# The task
Gather, from the listing beneath this task, every line holding the string "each".
-- Recorded data follows --
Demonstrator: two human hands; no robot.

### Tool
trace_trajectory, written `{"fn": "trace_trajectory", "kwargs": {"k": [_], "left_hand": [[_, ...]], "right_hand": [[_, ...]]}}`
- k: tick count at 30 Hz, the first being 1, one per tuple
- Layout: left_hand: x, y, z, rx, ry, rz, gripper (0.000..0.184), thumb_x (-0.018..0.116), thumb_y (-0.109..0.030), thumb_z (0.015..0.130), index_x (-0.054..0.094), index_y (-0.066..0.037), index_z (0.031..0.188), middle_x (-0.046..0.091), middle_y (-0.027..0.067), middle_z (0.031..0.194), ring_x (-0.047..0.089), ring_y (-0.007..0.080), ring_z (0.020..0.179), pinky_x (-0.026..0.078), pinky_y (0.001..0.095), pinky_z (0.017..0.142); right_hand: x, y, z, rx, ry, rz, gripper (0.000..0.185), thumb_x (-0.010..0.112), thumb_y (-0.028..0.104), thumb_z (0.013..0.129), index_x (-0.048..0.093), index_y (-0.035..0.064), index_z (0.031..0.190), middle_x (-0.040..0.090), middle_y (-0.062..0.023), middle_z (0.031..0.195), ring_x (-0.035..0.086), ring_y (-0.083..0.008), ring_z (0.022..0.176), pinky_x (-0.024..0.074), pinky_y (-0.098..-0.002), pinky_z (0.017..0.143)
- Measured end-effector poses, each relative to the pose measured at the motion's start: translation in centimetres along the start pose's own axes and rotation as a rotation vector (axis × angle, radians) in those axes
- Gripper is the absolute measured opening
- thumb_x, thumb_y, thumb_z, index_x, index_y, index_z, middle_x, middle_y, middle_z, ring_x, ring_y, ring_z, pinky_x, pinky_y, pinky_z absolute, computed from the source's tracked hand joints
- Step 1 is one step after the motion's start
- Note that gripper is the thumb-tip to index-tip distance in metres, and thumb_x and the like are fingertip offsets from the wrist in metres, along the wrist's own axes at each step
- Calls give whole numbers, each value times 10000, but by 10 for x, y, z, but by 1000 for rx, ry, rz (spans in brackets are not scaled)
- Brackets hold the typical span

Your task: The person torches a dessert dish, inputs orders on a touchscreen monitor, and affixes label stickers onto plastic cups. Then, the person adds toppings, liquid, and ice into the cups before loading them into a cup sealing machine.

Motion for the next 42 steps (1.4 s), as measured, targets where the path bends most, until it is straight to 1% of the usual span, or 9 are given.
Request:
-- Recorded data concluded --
# Exercise response
- Measured end-effector poses, each relative to the pose measured at the motion's start: translation in centimetres along the start pose's own axes and rotation as a rotation vector (axis × angle, radians) in those axes
- Note that gripper is the thumb-tip to index-tip distance in metres, and thumb_x and the like are fingertip offsets from the wrist in metres, along the wrist's own axes at each step
- Calls give whole numbers, each value times 10000, but by 10 for x, y, z, but by 1000 for rx, ry, rz (spans in brackets are not scaled)

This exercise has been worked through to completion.